“Gabriel Edwin Bishop, what did you do?”
I closed my eyes.
Fuck.
Nana came barreling out of the house like a tornado in orthopedic sneakers. “Answer me, young man.”
I didn’t have to ask what she was talking about. I had no doubt word had already gotten around town that Felicity had moved out. Probably that I’d kicked her out. Not that I’d told people, but she probably had. I wasn’t going to say a thing to mitigate anything that made me look like the bad guy. Because I was. I’d take the fall here, because it was what needed to be done.
So I simply hunched my shoulders a bit and took a sip of my beer. “The right thing.”
“According to who?” Nana demanded.
“Me. She’s not safe with me.”
“What in holy hell are you talking about?”
I hadn’t intended to tell her any of this. What had happened between Felicity and me was personal. Private. But I also knew there wasn’t a chance my grandmother would drop it without some kind of explanation.

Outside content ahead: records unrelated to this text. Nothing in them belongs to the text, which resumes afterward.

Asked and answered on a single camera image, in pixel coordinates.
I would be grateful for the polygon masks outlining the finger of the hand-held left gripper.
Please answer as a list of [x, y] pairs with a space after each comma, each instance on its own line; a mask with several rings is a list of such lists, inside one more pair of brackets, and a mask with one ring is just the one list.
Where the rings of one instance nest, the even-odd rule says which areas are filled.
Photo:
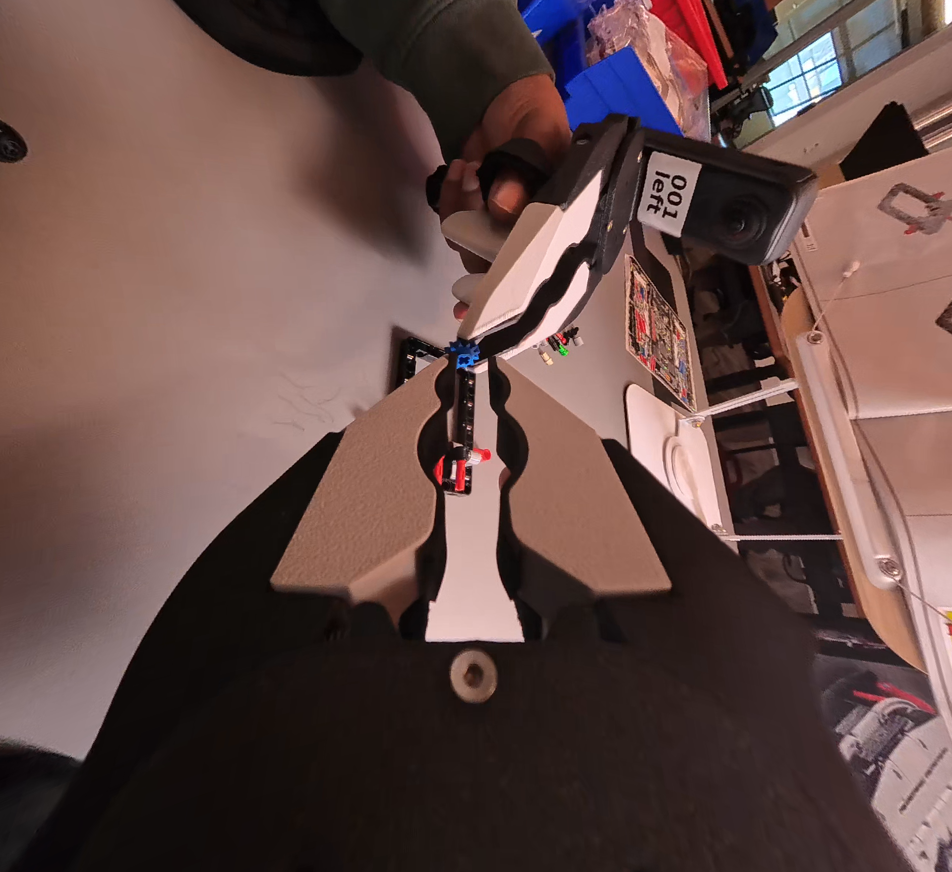
[[[488, 271], [455, 286], [456, 296], [468, 307], [457, 338], [479, 342], [487, 333], [515, 322], [552, 274], [590, 268], [589, 283], [600, 281], [593, 273], [598, 242], [589, 240], [589, 230], [601, 198], [601, 182], [602, 175], [592, 175], [570, 197], [535, 200], [511, 227], [482, 209], [455, 214], [456, 245], [489, 262]], [[591, 293], [589, 286], [585, 303]], [[572, 313], [566, 325], [584, 306]]]
[[590, 268], [552, 274], [534, 292], [528, 308], [515, 322], [482, 337], [478, 361], [510, 359], [560, 331], [588, 298], [590, 276]]

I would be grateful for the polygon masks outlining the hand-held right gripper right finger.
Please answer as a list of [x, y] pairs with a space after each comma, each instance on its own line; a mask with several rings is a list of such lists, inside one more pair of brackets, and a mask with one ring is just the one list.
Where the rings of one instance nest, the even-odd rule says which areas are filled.
[[489, 364], [501, 482], [497, 567], [520, 623], [671, 591], [596, 431], [500, 359]]

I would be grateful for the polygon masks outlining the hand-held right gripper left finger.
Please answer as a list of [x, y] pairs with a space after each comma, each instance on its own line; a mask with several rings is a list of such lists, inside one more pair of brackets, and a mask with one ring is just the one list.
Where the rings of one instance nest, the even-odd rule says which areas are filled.
[[424, 598], [419, 558], [436, 526], [438, 490], [419, 445], [435, 422], [437, 456], [445, 452], [440, 381], [454, 382], [446, 356], [346, 428], [270, 577], [273, 590], [377, 604], [396, 625]]

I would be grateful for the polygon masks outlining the black lego frame assembly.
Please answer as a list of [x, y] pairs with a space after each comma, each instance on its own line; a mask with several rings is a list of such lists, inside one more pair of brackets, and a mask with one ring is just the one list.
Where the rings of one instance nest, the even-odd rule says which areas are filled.
[[[398, 328], [394, 335], [389, 391], [401, 387], [445, 353], [430, 342]], [[469, 369], [456, 371], [455, 402], [449, 420], [450, 449], [434, 468], [434, 475], [446, 494], [469, 496], [473, 469], [489, 461], [492, 453], [474, 441], [476, 377]]]

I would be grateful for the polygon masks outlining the person's left forearm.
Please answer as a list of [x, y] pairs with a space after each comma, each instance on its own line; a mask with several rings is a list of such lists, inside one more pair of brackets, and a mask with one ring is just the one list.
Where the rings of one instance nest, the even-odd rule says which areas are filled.
[[537, 75], [554, 81], [517, 0], [317, 3], [362, 62], [411, 93], [449, 161], [507, 86]]

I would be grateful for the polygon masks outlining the pile of small lego pieces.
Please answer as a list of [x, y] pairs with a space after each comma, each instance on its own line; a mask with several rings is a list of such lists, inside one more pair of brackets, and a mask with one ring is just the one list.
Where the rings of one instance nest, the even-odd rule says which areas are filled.
[[543, 339], [532, 347], [545, 366], [554, 366], [557, 359], [565, 359], [577, 348], [584, 345], [580, 329], [576, 323], [562, 331]]

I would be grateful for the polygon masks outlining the lego sticker sheet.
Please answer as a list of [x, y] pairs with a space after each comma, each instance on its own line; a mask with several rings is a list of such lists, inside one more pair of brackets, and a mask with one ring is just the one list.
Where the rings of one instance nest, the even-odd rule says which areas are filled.
[[687, 413], [697, 409], [688, 333], [636, 258], [625, 255], [625, 345], [658, 392]]

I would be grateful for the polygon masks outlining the lego instruction booklet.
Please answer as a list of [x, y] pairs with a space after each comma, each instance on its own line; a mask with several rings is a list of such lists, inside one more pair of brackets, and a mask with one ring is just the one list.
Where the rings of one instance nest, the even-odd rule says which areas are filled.
[[950, 148], [820, 192], [799, 338], [863, 569], [950, 612]]

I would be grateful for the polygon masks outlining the lego car set box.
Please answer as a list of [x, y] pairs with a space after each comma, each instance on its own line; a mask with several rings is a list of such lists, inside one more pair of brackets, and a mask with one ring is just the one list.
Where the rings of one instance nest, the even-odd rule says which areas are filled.
[[887, 648], [835, 644], [814, 675], [852, 776], [914, 870], [951, 869], [951, 740], [928, 677]]

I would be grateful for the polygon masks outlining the person's left hand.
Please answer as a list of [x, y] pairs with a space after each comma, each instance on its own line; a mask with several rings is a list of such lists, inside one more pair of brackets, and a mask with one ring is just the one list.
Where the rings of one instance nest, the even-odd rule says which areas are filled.
[[487, 107], [460, 156], [448, 164], [440, 193], [441, 221], [461, 211], [480, 209], [499, 223], [511, 225], [518, 220], [530, 202], [522, 178], [515, 172], [500, 173], [488, 200], [482, 199], [478, 180], [485, 155], [515, 139], [535, 141], [555, 167], [565, 158], [571, 130], [563, 100], [548, 76], [513, 82]]

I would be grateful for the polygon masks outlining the blue plastic bin with bag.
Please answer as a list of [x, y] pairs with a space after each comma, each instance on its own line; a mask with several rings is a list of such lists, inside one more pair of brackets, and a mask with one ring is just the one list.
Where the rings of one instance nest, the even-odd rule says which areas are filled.
[[621, 114], [637, 118], [647, 127], [684, 135], [633, 51], [626, 48], [617, 59], [587, 64], [589, 21], [611, 3], [539, 0], [523, 14], [555, 70], [570, 127]]

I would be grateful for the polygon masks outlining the clear plastic bag of parts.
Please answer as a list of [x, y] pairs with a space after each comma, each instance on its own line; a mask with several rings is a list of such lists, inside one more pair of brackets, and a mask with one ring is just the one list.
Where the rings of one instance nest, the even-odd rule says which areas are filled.
[[635, 53], [678, 128], [711, 141], [709, 77], [704, 59], [652, 11], [651, 0], [612, 0], [589, 21], [587, 64]]

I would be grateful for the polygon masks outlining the wooden edged table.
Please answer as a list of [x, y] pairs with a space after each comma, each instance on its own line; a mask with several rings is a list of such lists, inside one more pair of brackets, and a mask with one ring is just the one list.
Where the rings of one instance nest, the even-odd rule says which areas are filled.
[[[773, 357], [771, 370], [781, 380], [795, 372], [780, 333], [779, 311], [774, 307], [760, 267], [748, 268], [766, 339]], [[821, 455], [811, 432], [803, 402], [803, 391], [788, 392], [788, 403], [772, 410], [771, 431], [777, 446], [784, 490], [779, 534], [833, 535], [839, 533], [837, 517], [821, 467]], [[849, 570], [843, 561], [842, 540], [791, 542], [784, 545], [785, 556], [802, 565], [801, 577], [811, 591], [819, 618], [837, 623], [844, 618], [863, 618], [856, 600]]]

“She tried to wake me up from a nightmare, and I pinned her like she was some kind of enemy combatant.” No reason to mention she’d done it from my bed, though Nana would no doubt read between the lines there.
“And you kicked her out over that?”
I finally forced myself to meet my grandmother’s baffled gaze. “I could have hurt her. I could have killed her.”
All the variations of that had been plaguing my nightmares in the short snatches of sleep I’d managed since it had happened.
Nana’s expression softened. “I’m sure that was terrifying for both of you. But the answer is not to kick her out of the house. The answer is fucking therapy.”
I blinked, so taken aback by my grandmother dropping an f-bomb that I didn’t argue.
She lowered herself into the chair beside me. “I did not go to all this trouble to push you two together, only to have you screw it all up.”
My overtired, overwrought brain latched onto that, and an ugly suspicion began to form. “What are you talking about? Did you do something to Felicity’s house?”
Jesus, had she sabotaged the pipes as some twisted form of matchmaking?
“Don’t be ridiculous. Of course not. I would never. But when it happened, I saw an opportunity. You were always sweet on her, and I could tell she was always sweet on you. I wanted to give you two a chance to get out of your own way. And from the sound of things, you absolutely did, which is fantastic.”
She laid a hand on my arm. “You have been happier than I’ve ever seen you these past few weeks. I know you think that by sending her away, you’re protecting her. But you’re not. Shutting her out, letting her think the worst of you, is simply denying both of you the chance at happiness. You need to get your head out of your ass and go win her back.”
“How can I do that? What if it happens again?”
Nana waved that away. “First off, she clearly shouldn’t touch you to try to wake you up from a nightmare. It’s not like you’re going to just randomly attack her in her sleep.”
“You say that so simply. As if every fear I’ve been living with can just be magicked away.”
“Not magicked away. I’m sure you’ll have to work at it. But that’s what therapy is for. I’m sure all you boys need it after what you went through on this last deployment. This is asolvable problem, Gabe. One you don’t have to make yourself and Felicity miserable over to fix.”
Was she right? Was there some scenario where Felicity and I could still be together?
“Honey, I know you’re scared. That just tells me how much you care about her. But you pushing her away? That’s the biggest mistake you’ve ever made in your life.”
I felt it. I’d felt it the moment I’d stepped back into the house that no longer felt like my home because she wasn’t in it.
But I’d done so much damage in the name of trying to protect Felicity. Was there actually a way back from what I’d done?